▸ Items from a data source:

• • •

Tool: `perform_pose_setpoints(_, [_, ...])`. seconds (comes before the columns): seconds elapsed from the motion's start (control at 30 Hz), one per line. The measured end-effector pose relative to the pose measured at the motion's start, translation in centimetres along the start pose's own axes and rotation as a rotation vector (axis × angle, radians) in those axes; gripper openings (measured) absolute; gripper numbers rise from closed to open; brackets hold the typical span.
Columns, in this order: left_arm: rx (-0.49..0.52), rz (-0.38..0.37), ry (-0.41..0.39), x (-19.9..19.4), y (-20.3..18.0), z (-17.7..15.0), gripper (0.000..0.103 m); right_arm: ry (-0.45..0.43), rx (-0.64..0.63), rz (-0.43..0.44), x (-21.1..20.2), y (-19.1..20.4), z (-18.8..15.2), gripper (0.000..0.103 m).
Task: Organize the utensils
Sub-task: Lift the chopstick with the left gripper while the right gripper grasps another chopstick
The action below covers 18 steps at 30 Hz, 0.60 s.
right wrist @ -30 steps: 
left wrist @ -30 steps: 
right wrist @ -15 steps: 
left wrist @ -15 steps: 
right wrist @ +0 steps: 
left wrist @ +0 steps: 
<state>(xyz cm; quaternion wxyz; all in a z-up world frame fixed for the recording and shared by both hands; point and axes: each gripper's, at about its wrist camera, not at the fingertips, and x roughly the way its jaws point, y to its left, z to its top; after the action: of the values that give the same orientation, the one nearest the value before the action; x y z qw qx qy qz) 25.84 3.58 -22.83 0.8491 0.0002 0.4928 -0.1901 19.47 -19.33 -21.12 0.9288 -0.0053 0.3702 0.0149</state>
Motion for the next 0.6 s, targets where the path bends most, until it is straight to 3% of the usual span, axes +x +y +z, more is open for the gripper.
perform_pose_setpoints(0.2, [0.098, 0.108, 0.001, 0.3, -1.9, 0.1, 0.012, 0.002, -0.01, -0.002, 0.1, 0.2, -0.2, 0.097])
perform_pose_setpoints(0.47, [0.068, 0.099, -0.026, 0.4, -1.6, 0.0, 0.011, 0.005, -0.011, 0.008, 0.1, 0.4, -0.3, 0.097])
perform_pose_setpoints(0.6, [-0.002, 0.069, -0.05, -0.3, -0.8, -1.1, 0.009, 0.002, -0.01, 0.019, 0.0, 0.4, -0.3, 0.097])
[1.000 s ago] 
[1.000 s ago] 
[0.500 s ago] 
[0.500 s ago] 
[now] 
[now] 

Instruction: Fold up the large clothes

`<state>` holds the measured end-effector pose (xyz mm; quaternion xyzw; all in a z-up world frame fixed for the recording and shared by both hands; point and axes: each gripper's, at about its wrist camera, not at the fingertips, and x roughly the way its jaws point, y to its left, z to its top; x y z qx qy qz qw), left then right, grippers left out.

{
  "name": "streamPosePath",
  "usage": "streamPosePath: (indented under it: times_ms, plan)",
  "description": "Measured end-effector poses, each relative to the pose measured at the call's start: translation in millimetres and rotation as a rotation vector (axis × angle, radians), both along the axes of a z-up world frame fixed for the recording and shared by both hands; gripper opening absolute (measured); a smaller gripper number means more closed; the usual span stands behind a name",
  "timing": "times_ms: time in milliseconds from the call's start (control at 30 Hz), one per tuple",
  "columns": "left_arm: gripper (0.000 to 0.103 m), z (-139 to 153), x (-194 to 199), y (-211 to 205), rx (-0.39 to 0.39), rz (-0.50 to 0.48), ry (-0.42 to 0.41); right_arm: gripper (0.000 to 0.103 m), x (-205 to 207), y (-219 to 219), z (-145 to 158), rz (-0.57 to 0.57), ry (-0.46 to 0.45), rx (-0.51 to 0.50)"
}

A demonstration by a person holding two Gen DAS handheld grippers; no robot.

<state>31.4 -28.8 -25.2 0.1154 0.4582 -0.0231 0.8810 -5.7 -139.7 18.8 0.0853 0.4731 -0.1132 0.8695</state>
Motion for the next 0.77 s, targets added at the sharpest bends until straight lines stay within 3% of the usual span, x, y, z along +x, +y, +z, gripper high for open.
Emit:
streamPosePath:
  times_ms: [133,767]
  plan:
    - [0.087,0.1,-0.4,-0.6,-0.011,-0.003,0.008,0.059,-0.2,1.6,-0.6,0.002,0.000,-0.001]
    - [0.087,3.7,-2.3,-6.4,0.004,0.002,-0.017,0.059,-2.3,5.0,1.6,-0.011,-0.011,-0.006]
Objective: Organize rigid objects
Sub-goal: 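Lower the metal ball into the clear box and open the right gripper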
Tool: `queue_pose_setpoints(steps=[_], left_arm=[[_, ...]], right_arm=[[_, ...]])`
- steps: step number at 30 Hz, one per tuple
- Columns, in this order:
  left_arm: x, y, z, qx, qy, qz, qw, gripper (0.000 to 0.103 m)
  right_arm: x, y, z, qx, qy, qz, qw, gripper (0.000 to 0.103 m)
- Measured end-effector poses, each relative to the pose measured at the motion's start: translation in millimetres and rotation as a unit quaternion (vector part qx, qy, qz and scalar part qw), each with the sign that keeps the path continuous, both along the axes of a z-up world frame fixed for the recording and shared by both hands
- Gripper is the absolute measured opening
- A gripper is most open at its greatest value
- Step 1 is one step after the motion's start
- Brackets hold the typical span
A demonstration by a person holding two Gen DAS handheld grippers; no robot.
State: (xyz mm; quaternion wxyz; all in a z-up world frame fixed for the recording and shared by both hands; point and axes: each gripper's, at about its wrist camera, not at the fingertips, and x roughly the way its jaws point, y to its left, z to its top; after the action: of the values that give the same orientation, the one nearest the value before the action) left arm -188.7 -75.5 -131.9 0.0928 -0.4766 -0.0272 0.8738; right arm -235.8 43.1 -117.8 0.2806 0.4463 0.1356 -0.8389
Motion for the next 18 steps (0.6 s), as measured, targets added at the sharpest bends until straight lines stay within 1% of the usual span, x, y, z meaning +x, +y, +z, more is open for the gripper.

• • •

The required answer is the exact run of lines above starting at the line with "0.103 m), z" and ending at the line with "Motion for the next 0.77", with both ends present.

▸ EXERCISE ANSWER:
  "columns": "left_arm: gripper (0.000 to 0.103 m), z (-139 to 153), x (-194 to 199), y (-211 to 205), rx (-0.39 to 0.39), rz (-0.50 to 0.48), ry (-0.42 to 0.41); right_arm: gripper (0.000 to 0.103 m), x (-205 to 207), y (-219 to 219), z (-145 to 158), rz (-0.57 to 0.57), ry (-0.46 to 0.45), rx (-0.51 to 0.50)"
}

A demonstration by a person holding two Gen DAS handheld grippers; no robot.

<state>31.4 -28.8 -25.2 0.1154 0.4582 -0.0231 0.8810 -5.7 -139.7 18.8 0.0853 0.4731 -0.1132 0.8695</state>
Motion for the next 0.77 s, targets added at the sharpest bends until straight lines stay within 3% of the usual span, x, y, z along +x, +y, +z, gripper high for open.

This output contains the full answer.